State how many lines in the entries below hold the string "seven", and give nothing besides that number.

=== Excerpted records ===
***
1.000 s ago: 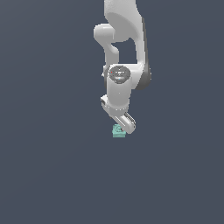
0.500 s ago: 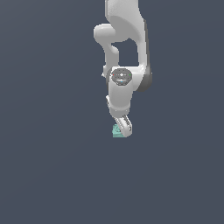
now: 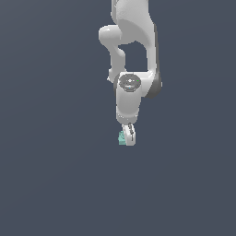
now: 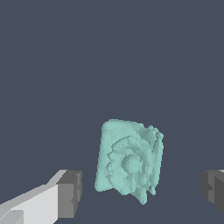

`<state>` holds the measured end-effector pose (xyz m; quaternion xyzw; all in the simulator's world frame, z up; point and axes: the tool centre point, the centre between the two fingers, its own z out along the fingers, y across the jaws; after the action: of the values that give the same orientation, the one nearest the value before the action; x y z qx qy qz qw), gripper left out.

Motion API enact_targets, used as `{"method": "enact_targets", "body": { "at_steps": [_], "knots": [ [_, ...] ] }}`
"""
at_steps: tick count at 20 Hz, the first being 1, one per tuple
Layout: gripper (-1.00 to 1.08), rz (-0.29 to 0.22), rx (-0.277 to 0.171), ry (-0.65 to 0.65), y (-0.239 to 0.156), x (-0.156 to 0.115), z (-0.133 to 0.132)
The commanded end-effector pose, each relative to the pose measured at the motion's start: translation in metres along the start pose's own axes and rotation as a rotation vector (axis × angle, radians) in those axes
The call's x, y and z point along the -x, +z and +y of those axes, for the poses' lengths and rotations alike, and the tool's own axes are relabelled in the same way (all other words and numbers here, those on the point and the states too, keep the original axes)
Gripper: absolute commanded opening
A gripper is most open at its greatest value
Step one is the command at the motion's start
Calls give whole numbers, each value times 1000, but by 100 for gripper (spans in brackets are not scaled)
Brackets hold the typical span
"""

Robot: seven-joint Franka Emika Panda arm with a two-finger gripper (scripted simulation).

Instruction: Pick up the object and move it to a goal position.

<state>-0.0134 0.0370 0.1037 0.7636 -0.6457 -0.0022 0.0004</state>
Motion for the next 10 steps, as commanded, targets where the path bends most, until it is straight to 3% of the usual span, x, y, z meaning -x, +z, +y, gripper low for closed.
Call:
{"method": "enact_targets", "body": {
  "at_steps": [1, 10],
  "knots": [
    [100, 1, -1, 46, 1, 1, 0],
    [100, 3, -3, 125, 4, 2, 0]
  ]
}}
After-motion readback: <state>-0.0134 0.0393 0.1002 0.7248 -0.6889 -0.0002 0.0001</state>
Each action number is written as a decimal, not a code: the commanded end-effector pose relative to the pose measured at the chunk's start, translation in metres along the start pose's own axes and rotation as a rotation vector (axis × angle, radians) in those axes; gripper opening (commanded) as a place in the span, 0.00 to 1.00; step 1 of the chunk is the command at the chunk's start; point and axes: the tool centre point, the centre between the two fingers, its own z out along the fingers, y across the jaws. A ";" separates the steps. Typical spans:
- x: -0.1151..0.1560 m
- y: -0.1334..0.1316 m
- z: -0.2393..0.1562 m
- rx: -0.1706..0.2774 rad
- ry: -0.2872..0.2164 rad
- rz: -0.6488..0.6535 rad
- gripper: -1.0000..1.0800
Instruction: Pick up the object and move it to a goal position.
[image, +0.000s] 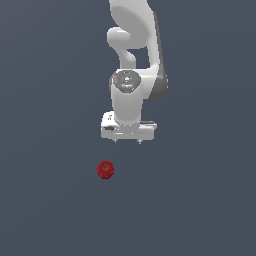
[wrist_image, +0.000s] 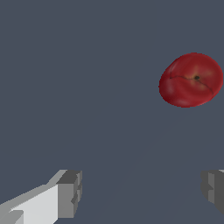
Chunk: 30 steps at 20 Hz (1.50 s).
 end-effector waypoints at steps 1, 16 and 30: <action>0.009 0.007 0.003 0.002 0.002 0.052 0.96; 0.075 0.076 0.037 0.007 0.024 0.495 0.96; 0.089 0.093 0.048 0.005 0.031 0.602 0.96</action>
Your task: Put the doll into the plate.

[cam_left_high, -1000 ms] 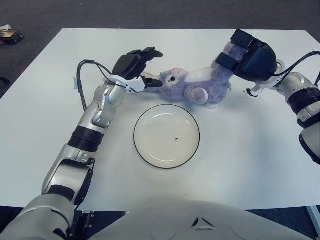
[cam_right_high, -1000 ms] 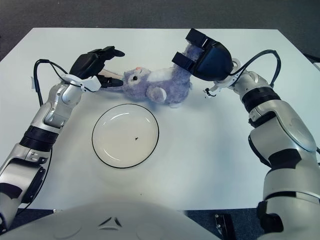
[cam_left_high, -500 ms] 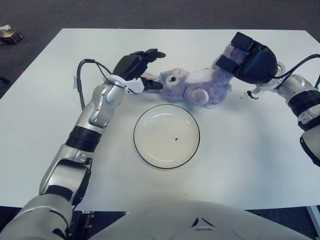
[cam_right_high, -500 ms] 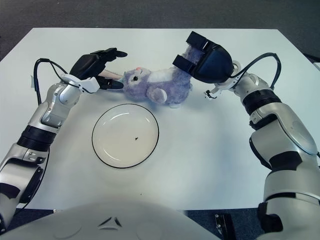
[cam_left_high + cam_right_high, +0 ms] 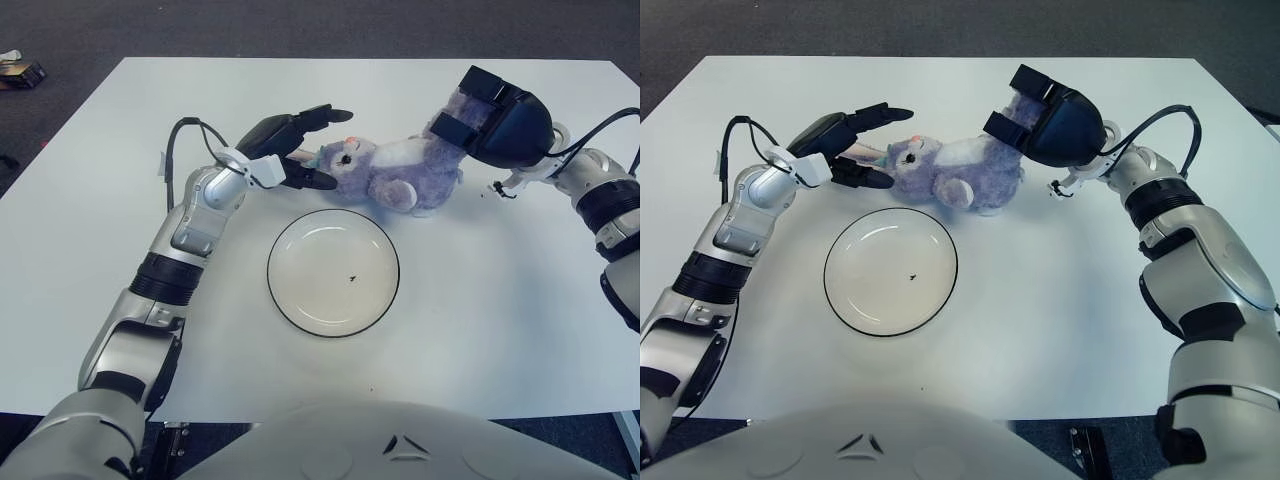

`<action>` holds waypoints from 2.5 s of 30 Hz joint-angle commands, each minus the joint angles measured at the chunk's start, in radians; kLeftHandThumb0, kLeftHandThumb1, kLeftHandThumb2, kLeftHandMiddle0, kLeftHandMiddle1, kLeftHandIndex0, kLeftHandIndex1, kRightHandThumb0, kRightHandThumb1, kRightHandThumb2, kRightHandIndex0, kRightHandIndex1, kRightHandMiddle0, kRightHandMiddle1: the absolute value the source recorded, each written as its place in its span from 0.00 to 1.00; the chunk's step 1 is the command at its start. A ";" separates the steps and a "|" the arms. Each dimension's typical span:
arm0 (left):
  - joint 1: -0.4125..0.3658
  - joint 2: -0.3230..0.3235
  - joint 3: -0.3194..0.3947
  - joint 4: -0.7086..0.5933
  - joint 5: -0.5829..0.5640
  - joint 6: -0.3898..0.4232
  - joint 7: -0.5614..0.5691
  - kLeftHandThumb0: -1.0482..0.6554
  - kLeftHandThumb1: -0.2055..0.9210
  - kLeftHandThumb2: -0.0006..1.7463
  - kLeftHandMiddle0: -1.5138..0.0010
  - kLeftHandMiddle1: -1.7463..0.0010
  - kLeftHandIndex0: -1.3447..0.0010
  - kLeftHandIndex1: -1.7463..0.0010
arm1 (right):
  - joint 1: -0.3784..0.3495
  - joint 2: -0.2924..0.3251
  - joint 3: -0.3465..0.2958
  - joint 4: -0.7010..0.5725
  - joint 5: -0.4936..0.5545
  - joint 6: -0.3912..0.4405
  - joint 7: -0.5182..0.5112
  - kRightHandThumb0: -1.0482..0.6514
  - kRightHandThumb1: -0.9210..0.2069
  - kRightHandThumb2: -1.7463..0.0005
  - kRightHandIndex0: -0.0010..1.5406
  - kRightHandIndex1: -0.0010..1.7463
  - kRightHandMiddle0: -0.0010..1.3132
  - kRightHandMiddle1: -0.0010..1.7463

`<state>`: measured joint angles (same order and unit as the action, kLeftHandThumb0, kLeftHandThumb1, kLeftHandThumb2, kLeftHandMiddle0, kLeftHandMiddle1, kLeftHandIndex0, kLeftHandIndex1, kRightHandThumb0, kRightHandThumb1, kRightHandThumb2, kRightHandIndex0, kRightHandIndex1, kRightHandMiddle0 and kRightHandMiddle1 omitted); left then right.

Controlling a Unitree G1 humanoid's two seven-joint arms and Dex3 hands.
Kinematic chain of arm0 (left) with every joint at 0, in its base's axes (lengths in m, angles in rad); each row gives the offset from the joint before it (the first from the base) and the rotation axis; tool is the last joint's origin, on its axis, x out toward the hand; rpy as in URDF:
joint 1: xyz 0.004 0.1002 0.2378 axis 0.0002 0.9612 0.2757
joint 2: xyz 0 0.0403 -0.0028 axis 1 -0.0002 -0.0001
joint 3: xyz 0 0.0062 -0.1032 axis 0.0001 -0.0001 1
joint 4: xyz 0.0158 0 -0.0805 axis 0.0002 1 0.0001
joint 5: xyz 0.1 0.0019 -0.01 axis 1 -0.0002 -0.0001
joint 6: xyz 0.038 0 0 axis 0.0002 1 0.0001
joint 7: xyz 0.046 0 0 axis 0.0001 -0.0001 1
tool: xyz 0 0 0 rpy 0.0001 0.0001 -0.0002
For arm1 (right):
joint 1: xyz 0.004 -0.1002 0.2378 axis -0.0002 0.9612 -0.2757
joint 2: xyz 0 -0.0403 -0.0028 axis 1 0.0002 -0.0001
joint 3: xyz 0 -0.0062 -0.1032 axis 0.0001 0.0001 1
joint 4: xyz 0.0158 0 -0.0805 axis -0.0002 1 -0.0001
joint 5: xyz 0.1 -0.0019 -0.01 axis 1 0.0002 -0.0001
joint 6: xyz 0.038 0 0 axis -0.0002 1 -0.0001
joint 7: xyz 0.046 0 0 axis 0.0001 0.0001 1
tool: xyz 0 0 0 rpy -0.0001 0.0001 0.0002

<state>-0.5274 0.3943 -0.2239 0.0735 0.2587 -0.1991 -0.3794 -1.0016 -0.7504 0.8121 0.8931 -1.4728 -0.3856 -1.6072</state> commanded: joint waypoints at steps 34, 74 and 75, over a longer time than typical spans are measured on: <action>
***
=== Exercise response ===
2